▶ _WHAT IS REQUIRED_
Down to the final line, write out the data below exactly.

▶ _RECORDS SHOWN_
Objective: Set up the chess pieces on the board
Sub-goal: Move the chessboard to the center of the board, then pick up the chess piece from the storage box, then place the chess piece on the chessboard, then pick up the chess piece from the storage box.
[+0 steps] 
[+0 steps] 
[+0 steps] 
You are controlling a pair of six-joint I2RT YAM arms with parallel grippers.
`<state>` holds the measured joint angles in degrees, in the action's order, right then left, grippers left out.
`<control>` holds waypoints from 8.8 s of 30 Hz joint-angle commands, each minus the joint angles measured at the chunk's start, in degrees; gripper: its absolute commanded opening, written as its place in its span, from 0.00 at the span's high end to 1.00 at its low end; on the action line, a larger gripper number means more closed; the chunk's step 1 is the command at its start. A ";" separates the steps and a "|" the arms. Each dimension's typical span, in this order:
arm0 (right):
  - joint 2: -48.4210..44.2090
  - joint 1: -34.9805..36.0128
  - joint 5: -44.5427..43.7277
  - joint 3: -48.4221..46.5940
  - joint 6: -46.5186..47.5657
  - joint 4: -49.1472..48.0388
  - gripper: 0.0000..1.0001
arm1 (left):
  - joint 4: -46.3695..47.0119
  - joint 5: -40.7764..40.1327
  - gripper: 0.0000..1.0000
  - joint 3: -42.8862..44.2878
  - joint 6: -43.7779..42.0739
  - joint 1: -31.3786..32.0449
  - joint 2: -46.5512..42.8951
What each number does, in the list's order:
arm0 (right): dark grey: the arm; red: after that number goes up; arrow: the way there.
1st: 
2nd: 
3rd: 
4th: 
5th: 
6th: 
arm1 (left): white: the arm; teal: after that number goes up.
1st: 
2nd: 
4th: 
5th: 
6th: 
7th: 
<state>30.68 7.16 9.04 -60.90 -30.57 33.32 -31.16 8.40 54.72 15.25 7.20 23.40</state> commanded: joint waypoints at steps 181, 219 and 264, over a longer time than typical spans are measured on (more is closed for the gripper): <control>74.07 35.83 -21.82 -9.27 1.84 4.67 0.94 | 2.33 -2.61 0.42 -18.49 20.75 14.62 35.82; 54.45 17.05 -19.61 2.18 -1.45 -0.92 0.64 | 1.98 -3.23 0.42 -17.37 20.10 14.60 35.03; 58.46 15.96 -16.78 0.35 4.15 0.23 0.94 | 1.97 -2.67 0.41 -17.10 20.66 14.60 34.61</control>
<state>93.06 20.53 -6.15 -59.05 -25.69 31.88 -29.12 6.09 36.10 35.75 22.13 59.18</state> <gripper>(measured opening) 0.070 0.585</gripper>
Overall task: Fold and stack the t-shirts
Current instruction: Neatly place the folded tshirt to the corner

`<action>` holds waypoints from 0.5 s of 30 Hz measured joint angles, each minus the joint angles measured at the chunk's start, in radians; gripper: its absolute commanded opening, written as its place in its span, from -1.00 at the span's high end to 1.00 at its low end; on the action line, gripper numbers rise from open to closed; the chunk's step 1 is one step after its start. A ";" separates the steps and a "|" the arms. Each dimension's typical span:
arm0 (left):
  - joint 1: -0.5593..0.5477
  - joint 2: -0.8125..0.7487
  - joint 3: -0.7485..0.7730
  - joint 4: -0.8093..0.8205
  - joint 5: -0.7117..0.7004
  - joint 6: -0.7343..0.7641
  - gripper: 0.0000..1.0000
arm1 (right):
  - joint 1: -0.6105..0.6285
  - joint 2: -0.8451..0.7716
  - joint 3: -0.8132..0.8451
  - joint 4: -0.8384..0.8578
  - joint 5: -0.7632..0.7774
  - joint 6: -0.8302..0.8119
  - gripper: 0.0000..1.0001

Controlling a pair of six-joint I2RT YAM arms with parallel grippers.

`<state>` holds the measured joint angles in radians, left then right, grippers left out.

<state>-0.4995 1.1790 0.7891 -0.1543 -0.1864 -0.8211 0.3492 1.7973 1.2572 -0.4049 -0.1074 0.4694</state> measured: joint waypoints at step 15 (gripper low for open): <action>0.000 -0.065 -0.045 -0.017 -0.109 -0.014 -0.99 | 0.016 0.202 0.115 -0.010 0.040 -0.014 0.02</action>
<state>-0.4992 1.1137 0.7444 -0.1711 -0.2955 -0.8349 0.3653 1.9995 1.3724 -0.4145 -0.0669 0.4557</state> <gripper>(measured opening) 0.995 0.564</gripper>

▶ _YOUR SOLUTION_
Objective: Set up the chess pieces on the board
Sub-goal: Move the chessboard to the center of the board, then pick up the chess piece from the storage box, then place the chess piece on the chessboard, then pick up the chess piece from the storage box.
[+0 steps] 
[+0 steps] 
[+0 steps] 
You are controlling a pair of six-joint I2RT YAM arms with parallel grippers.
`<state>` holds the measured joint angles in degrees, in the action's order, right then left, grippers left out.
`<control>` holds waypoints from 8.8 s of 30 Hz joint-angle commands, each minus the joint angles measured at the chunk's start, in degrees; gripper: its absolute commanded opening, written as its place in its span, from 0.00 at the span's high end to 1.00 at its low end; on the action line, a larger gripper number means more closed; the chunk's step 1 is the command at its start. A ";" separates the steps and a "|" the arms. Each dimension's typical span, in this order:
arm0 (right):
  - joint 2: -48.4210..44.2090
  - joint 1: -34.9805..36.0128
  - joint 5: -44.5427..43.7277
  - joint 3: -48.4221..46.5940
  - joint 6: -46.5186..47.5657
  - joint 4: -49.1472..48.0388
  - gripper: 0.0000..1.0001
arm1 (left):
  - joint 4: -46.3695..47.0119
  - joint 5: -40.7764..40.1327
  - gripper: 0.0000..1.0000
  - joint 3: -42.8862..44.2878
  - joint 6: -43.7779..42.0739
  - joint 1: -31.3786..32.0449
  - joint 2: -46.5512..42.8951
What each number does, in the list's order:
arm0 (right): dark grey: the arm; red: after that number goes up; arrow: the way there.
1st: 
2nd: 
3rd: 
4th: 
5th: 
6th: 
arm1 (left): white: the arm; teal: after that number goes up.
1st: 
2nd: 
4th: 
5th: 
6th: 
7th: 
<state>30.68 7.16 9.04 -60.90 -30.57 33.32 -31.16 8.40 54.72 15.25 7.20 23.40</state> commanded: joint waypoints at steps 181, 219 and 264, over a longer time than typical spans are measured on (more is closed for the gripper): <control>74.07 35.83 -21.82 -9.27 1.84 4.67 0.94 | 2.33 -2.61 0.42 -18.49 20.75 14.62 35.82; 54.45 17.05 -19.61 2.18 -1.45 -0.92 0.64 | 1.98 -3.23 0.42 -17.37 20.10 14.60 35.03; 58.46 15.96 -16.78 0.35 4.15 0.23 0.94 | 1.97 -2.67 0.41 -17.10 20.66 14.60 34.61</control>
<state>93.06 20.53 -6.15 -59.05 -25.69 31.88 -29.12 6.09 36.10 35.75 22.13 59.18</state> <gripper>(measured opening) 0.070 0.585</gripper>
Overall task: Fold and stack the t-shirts
Current instruction: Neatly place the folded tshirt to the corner

`<action>` holds waypoints from 0.5 s of 30 Hz measured joint angles, each minus the joint angles measured at the chunk's start, in radians; gripper: its absolute commanded opening, written as its place in its span, from -1.00 at the span's high end to 1.00 at its low end; on the action line, gripper numbers rise from open to closed; the chunk's step 1 is one step after its start. A ";" separates the steps and a "|" the arms. Each dimension's typical span:
arm0 (left):
  - joint 1: -0.5593..0.5477
  - joint 2: -0.8125..0.7487
  - joint 3: -0.7485..0.7730
  - joint 4: -0.8093..0.8205
  - joint 5: -0.7117..0.7004
  - joint 6: -0.7343..0.7641
  - gripper: 0.0000..1.0000
arm1 (right):
  - joint 1: -0.6105..0.6285
  - joint 2: -0.8451..0.7716
  - joint 3: -0.8132..0.8451
  - joint 4: -0.8384..0.8578
  - joint 5: -0.7632..0.7774
  - joint 6: -0.8302..0.8119
  - gripper: 0.0000..1.0001

Controlling a pair of six-joint I2RT YAM arms with parallel grippers.

`<state>` holds the measured joint angles in radians, left then right, grippers left out.

<state>-0.4995 1.1790 0.7891 -0.1543 -0.1864 -0.8211 0.3492 1.7973 1.2572 -0.4049 -0.1074 0.4694</state> measured: joint waypoints at step 15 (gripper low for open): <action>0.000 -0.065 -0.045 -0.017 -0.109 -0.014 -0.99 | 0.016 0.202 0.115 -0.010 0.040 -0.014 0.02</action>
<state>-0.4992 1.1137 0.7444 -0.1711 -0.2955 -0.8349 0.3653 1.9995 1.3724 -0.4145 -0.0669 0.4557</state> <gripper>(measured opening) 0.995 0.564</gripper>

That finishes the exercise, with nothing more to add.